Your reply should consist solely of the lines from the start of the material below through the line containing "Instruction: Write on", reproduced exactly.

◇ ◇ ◇ ◇

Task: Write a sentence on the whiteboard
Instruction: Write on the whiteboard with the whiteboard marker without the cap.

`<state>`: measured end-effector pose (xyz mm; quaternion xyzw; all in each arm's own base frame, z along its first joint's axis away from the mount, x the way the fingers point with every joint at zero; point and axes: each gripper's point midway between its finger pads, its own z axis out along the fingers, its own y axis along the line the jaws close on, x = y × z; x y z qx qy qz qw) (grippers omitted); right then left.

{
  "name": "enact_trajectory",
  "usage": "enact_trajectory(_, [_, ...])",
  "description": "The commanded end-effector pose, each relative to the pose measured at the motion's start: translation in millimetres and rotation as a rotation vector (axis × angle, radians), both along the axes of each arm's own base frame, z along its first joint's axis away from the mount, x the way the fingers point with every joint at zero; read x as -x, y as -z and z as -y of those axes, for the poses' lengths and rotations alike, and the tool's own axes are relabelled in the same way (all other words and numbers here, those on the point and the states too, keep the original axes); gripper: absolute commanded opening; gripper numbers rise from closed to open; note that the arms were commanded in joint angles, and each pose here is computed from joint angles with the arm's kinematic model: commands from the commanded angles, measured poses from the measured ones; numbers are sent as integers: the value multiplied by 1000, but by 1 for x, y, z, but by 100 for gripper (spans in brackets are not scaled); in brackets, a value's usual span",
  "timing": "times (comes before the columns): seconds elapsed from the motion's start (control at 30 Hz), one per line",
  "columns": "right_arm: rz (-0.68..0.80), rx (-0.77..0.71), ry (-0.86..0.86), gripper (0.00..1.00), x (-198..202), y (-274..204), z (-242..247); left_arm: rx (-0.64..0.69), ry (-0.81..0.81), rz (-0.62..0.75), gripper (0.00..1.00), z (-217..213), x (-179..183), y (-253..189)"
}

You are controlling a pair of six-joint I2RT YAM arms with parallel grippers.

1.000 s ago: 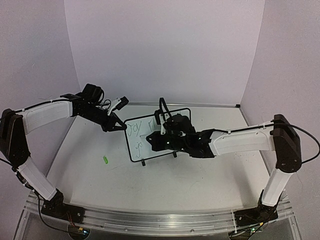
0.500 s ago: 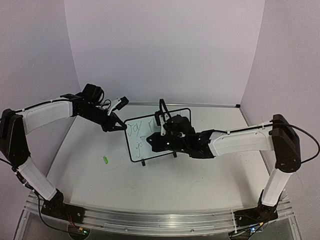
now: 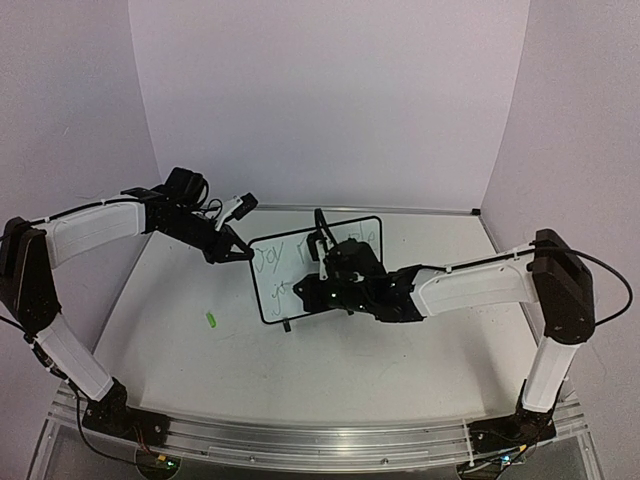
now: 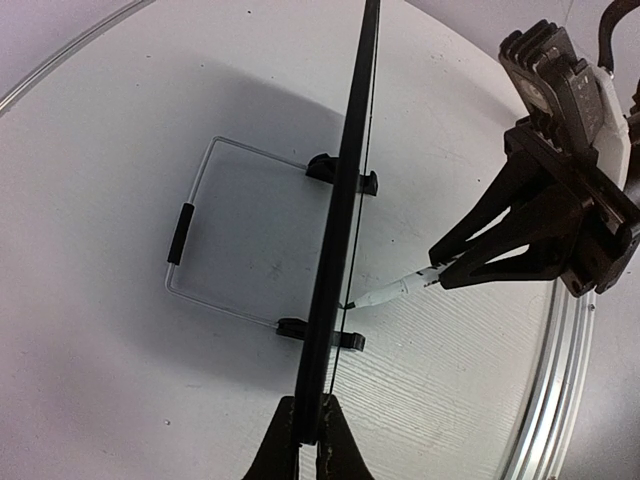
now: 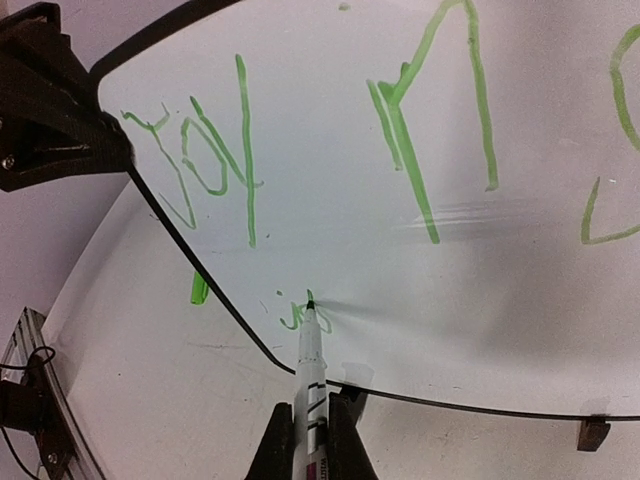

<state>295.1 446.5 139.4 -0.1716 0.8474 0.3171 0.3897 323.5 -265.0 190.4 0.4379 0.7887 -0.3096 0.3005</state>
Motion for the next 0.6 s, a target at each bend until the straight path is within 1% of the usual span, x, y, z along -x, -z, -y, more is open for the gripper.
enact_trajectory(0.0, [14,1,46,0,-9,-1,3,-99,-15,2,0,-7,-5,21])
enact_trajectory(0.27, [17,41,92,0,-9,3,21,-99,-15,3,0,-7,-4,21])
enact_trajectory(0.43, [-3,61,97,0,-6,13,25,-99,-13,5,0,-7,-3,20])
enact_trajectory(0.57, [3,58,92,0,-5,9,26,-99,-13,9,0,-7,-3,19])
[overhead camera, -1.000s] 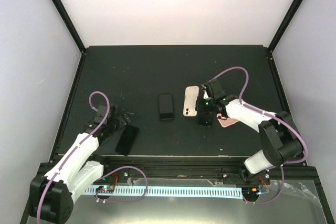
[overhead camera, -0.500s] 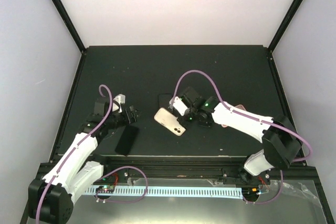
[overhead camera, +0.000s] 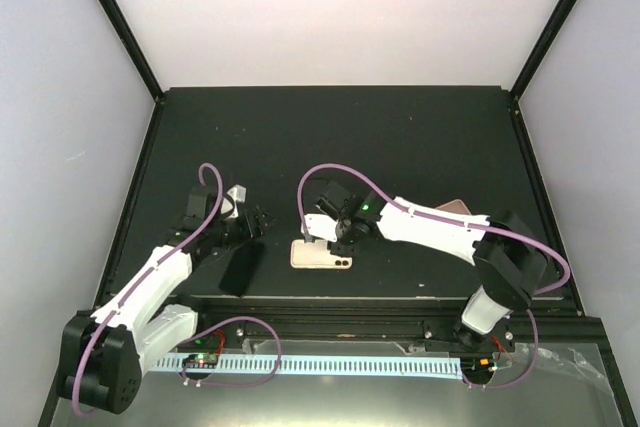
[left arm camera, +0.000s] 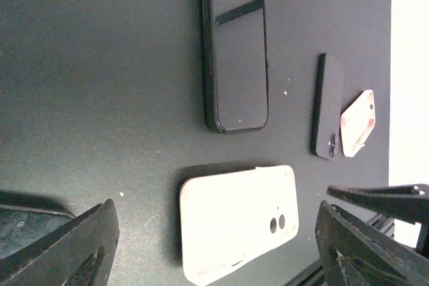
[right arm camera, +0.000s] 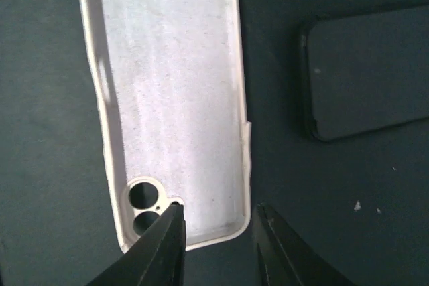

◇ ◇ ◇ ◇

Reply to the task
Task: Write a sentence on the whiteboard
Instruction: Write on the whiteboard with the whiteboard marker without the cap.

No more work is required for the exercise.